◆ Directions for this task ◆
Could you return all of the listing below exactly, please?

◆ Data excerpt ◆
--- START ---
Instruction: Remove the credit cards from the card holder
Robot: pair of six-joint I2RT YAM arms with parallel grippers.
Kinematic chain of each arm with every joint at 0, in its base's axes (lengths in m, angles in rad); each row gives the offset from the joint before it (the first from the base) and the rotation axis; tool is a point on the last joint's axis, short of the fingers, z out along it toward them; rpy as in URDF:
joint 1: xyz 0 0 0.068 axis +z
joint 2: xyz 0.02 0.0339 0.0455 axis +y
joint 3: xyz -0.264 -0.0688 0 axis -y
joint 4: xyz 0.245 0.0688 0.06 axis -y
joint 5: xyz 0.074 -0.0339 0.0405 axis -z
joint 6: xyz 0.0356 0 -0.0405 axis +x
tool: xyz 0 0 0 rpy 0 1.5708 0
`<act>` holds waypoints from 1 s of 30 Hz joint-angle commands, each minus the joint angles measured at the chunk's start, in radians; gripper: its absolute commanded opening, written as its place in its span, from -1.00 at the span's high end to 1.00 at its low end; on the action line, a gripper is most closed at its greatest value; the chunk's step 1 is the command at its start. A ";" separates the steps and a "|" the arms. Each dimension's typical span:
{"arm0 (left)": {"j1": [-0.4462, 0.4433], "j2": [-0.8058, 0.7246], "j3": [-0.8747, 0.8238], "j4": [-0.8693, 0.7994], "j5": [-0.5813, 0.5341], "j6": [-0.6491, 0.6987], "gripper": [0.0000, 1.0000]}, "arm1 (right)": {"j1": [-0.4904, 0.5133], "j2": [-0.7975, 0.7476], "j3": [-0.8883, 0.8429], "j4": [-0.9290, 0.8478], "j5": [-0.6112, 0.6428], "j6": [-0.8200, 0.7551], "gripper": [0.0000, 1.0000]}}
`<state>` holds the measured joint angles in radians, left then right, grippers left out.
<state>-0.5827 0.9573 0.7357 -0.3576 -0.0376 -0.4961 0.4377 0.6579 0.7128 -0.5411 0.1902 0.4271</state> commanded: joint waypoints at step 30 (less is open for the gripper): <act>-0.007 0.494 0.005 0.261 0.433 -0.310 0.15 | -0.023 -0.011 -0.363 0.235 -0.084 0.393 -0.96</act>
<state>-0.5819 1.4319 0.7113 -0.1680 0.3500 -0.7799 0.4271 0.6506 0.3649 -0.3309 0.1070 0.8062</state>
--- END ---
◆ Finished exercise ◆
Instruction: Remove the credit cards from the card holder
Robot: pair of six-joint I2RT YAM arms with parallel grippers.
Kinematic chain of each arm with every joint at 0, in its base's axes (lengths in m, angles in rad); each row gives the offset from the joint before it (the first from the base) and the rotation axis; tool is a point on the last joint's axis, short of the fingers, z out along it toward them; rpy as in URDF:
joint 1: xyz 0 0 0.068 axis +z
joint 2: xyz 0.02 0.0339 0.0455 axis +y
joint 3: xyz -0.264 -0.0688 0 axis -y
joint 4: xyz 0.245 0.0688 0.06 axis -y
joint 5: xyz 0.074 -0.0339 0.0405 axis -z
joint 6: xyz 0.0356 0 -0.0405 axis +x
tool: xyz 0 0 0 rpy 0 1.5708 0
`<act>` holds waypoints from 1 s of 30 Hz joint-angle commands, each minus the joint angles measured at the chunk's start, in radians; gripper: its absolute commanded opening, written as its place in its span, from -1.00 at the span's high end to 1.00 at its low end; on the action line, a gripper is most closed at its greatest value; the chunk's step 1 is the command at its start. A ";" separates the steps and a "|" the arms. Each dimension's typical span:
{"arm0 (left)": {"j1": [-0.4462, 0.4433], "j2": [-0.8058, 0.7246], "j3": [-0.8747, 0.8238], "j4": [-0.8693, 0.7994], "j5": [-0.5813, 0.5341], "j6": [-0.6491, 0.6987], "gripper": [0.0000, 1.0000]}, "arm1 (right)": {"j1": [-0.4904, 0.5133], "j2": [-0.7975, 0.7476], "j3": [-0.8883, 0.8429], "j4": [-0.9290, 0.8478], "j5": [-0.6112, 0.6428], "j6": [-0.8200, 0.7551], "gripper": [0.0000, 1.0000]}}
`<state>` holds the measured joint angles in radians, left then right, grippers left out.
<state>-0.5827 0.9573 0.7357 -0.3576 -0.0376 -0.4961 0.4377 0.6579 0.7128 -0.5411 0.1902 0.4271</state> commanded: joint waypoints at step 30 (less is open for the gripper): <act>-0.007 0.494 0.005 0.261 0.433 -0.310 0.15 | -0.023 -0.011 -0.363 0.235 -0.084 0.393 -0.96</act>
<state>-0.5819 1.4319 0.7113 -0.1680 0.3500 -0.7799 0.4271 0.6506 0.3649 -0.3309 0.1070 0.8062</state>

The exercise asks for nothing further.